* **EXERCISE**: Can you copy the lines from the one that contains "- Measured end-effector" through the end of the material below, exactly and with nothing else?

* **DATASET SECTION**:
....
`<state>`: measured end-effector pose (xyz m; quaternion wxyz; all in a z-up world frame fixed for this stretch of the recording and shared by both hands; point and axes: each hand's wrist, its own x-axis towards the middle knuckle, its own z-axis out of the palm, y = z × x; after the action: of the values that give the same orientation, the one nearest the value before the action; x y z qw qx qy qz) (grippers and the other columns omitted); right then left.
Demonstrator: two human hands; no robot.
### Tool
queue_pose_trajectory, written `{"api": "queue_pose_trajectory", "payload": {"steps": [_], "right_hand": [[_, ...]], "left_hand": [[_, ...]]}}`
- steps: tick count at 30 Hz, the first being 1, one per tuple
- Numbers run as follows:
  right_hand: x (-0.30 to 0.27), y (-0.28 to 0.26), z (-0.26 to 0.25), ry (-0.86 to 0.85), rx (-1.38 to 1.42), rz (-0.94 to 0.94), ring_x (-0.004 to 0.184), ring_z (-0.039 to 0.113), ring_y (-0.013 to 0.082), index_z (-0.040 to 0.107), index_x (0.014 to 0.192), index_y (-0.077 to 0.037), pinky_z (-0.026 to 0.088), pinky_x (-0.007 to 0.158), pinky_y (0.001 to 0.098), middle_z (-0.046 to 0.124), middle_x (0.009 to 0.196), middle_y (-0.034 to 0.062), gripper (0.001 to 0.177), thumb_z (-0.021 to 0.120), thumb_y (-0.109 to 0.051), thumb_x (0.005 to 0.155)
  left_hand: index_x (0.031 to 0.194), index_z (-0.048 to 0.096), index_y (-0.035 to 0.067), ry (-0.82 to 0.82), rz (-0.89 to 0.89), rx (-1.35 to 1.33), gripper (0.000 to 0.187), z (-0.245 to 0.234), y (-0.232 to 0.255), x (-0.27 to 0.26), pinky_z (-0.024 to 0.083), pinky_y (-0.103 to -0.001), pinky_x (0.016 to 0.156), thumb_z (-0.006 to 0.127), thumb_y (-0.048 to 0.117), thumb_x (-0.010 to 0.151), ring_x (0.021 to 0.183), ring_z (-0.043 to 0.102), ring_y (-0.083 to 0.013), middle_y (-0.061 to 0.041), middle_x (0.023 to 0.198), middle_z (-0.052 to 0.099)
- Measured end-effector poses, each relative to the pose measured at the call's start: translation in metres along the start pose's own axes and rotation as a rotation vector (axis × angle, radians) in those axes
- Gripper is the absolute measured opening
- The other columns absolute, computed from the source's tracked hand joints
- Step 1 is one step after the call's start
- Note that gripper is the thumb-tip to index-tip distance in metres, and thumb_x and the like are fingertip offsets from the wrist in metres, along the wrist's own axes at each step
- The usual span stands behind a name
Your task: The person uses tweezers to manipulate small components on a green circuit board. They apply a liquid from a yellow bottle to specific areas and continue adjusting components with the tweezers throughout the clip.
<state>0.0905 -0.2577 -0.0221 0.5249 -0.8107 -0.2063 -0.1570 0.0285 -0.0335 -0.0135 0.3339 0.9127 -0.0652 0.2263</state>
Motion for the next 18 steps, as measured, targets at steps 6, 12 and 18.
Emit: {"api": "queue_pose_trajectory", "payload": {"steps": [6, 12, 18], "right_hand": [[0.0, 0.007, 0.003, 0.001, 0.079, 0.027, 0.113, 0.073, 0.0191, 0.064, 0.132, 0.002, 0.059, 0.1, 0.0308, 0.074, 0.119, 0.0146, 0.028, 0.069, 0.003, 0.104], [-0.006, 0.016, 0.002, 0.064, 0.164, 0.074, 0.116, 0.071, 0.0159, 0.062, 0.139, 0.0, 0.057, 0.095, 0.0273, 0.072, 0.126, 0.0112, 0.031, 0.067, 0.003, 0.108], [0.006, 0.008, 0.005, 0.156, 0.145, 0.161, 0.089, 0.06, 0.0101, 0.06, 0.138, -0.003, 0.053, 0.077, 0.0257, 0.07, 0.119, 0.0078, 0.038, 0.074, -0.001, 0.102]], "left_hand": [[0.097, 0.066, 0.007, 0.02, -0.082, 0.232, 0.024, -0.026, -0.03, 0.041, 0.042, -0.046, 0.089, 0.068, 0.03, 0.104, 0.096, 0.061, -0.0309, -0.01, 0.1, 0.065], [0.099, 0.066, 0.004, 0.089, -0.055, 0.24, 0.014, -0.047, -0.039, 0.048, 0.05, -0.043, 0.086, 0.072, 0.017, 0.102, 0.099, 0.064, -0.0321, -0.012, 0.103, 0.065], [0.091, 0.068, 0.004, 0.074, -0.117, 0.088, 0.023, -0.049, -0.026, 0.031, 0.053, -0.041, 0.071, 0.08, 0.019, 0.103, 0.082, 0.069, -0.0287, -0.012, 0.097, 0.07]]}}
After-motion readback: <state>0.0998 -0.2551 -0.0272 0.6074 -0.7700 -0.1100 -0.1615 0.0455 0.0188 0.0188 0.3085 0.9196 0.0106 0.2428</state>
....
* **REPLY**:
- Measured end-effector poses, each relative to the pose measured at the call's start: translation in metres along the start pose's own axes and rotation as a rotation vector (axis × angle, radians) in those axes
- Gripper is the absolute measured opening
- The other columns absolute, computed from the source's tracked hand joints
- Step 1 is one step after the call's start
- Note that gripper is the thumb-tip to index-tip distance in metres, and thumb_x and the like are fingertip offsets from the wrist in metres, along the wrist's own axes at each step
- The usual span stands behind a name
Your task: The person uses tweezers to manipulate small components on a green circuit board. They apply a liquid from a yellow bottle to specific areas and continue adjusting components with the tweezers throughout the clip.
<state>0.0905 -0.2577 -0.0221 0.5249 -0.8107 -0.2063 -0.1570 0.0285 -0.0335 -0.0135 0.3339 0.9127 -0.0652 0.2263</state>
Motion for the next 18 steps, as measured, targets at steps 6, 12 and 18.
Emit: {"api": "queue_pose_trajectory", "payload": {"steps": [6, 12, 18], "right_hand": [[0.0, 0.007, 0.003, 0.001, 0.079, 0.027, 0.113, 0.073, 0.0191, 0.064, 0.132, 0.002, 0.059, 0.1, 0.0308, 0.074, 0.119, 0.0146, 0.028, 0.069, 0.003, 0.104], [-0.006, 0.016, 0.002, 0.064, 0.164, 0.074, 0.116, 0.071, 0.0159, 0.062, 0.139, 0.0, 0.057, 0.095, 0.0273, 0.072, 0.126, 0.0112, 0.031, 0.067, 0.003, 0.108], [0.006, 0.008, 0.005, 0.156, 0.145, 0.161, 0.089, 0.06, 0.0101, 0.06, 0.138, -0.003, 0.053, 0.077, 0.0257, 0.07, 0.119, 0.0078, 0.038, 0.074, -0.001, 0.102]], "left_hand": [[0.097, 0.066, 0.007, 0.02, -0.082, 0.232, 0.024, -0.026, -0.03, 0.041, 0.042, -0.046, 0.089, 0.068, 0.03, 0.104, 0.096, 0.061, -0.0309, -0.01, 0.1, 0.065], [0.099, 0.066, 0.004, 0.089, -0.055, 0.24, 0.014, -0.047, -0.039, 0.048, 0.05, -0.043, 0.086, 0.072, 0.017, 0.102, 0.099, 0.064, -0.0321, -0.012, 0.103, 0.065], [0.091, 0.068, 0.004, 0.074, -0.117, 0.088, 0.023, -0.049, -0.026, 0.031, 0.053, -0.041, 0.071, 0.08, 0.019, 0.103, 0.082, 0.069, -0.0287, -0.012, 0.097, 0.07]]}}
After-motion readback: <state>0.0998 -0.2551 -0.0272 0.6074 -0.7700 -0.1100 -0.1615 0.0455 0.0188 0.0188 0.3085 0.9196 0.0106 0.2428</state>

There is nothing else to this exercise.